Clearly there are pros/cons to the T tail concept however they must confer significant advantage in certain designs, beyond the obvious jet engine application.

 

Seems to me that the T tail has an undeserved bad reputation, as the result of failures in certain aircraft, where the concept was poorly executed/constructed.

[facthunter]

Beefing up anything requires extra mass and you still have aeroelasticity if the structure is thin sectioned and not braced/strutted Get a structural Harmonic and the wing is gone. Example Lockheed Electra It wasn't engine vibration it was due to the thrust line changing when the engine mounts sagged.  Nev

[facthunter]

The BF 109 Had strutted tailfeathers. It must have needed it.  The B 707 wing tip would flex a distance of 27 feet without  permanent deformation.   Nev

[Roundsounds]

I would be interested to hear people’s thoughts in regards to the following quote…

 

“in a slipping turn you are providing anti spin rudder. In a skidding turn pro spin rudder.”

 

[Area-51]

2 hours ago, Roundsounds said:

I would be interested to hear people’s thoughts in regards to the following quote…

 

“in a slipping turn you are providing anti spin rudder. In a skidding turn pro spin rudder.”

 

That sounds perilously misleading

[facthunter]

Why do you think that?    Nev

[Blueadventures]

On 24/02/2024 at 8:28 AM, facthunter said:

"T" tails have very high Loads compared to a conventional tail,  Nev

A comparison example would be the Piper Arrow and I hear the conventional horizontal stabiliser setup is a better aircraft to fly than the 'T' tail version.  I have only flown in a "T" so unable to compare from experience just what I have heard.

[facthunter]

I don't think the average pilot would notice much difference.  Nev

[facthunter]

Getting back to Roundsounds question. In a slipping turn you have plenty of Bank and stop the nose dropping with TOP rudder (against the turn). In  a skidding turn you don't have enough bank for turn rate you want and you apply more rudder in the direction you are turning to make it turn faster but in a pro spin configuration.  Nev

[Area-51]

2 hours ago, facthunter said:

Why do you think that?    Nev

There's no such thing as "pro" or "anti" spin rudder in the above situation; when the contributing factor of elevator limit is crossed the aircraft will spin in what ever direction, toward which ever is the first wing tip to stall. It's either going to spin to the left or the right, before turning upright or inverted and autorotate. Until the aircraft starts entering to the time of exiting can there be termed "pro" or "anti" spin rudder; and it should be termed "positive" or "negative" spin rudder because using too much "anti" spin rudder is probably just going to send the untrained spinning again in the opposite way. To apply this terminology while in a slipping or skidding turn gives the untrained pilot a false sense of security that as long as they apply "anti" spin rudder they will be arriving home for tea that evening.... (its not going to work like "antilock braking")... If that is what is being presented in the training syllabus it would explain a lot of now dead pilots.

[facthunter]

The pilot CONTROLS the direction  of spin always if they know what they are doing by RUDDER..  Nev

[facthunter]

GEEZ nearly an hour and NO response??   Nev

[Area-51]

3 hours ago, facthunter said:

The pilot CONTROLS the direction  of spin always if they know what they are doing by RUDDER..  Nev

True

[LoonyBob]

On 23/02/2024 at 10:58 AM, djpacro said:

Not altogether, there's a wealth of information from NASA's GA spin research around the '70s which contributed significantly. 

 

I don't know what you mean about eroding "the original certification requirement"? 

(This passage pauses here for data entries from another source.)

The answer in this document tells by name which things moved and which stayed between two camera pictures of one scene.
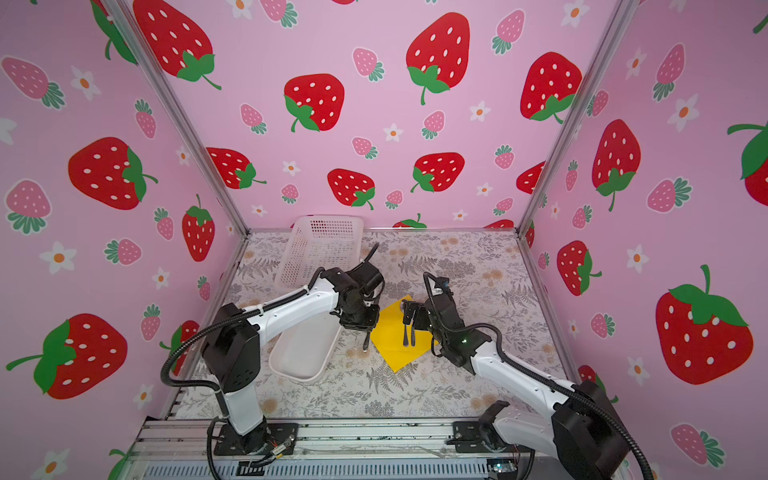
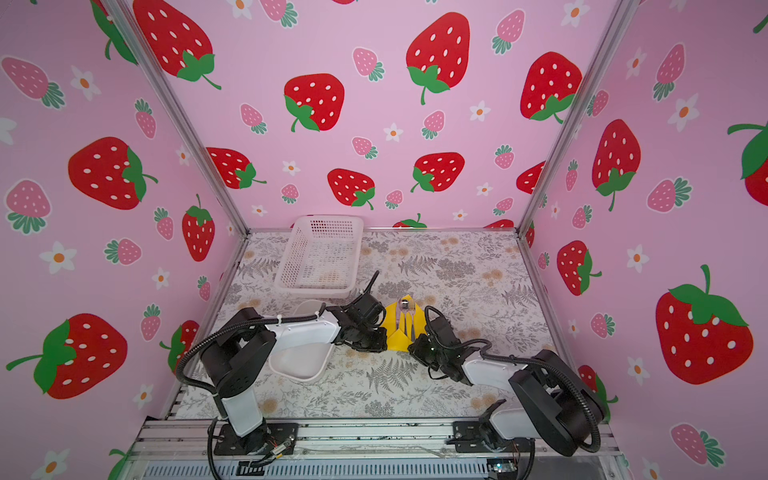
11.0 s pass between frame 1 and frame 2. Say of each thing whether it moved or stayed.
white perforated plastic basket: stayed
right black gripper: moved
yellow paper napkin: moved
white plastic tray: stayed
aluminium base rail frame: stayed

I see some significant differences between CAR3 and FAR23 (the versions that applied to many aircraft around today). The latest FAR 23 is different again.

 

I'll have a look for that older spin material, thanks.

The Certification flight testing used to involve three turns of a developed spin; then it became three rotations after dropping a wing... the DCA started to have arguments with the FAA back in the '60s, according to my sources... I think NZ also had a disagreement on the topic.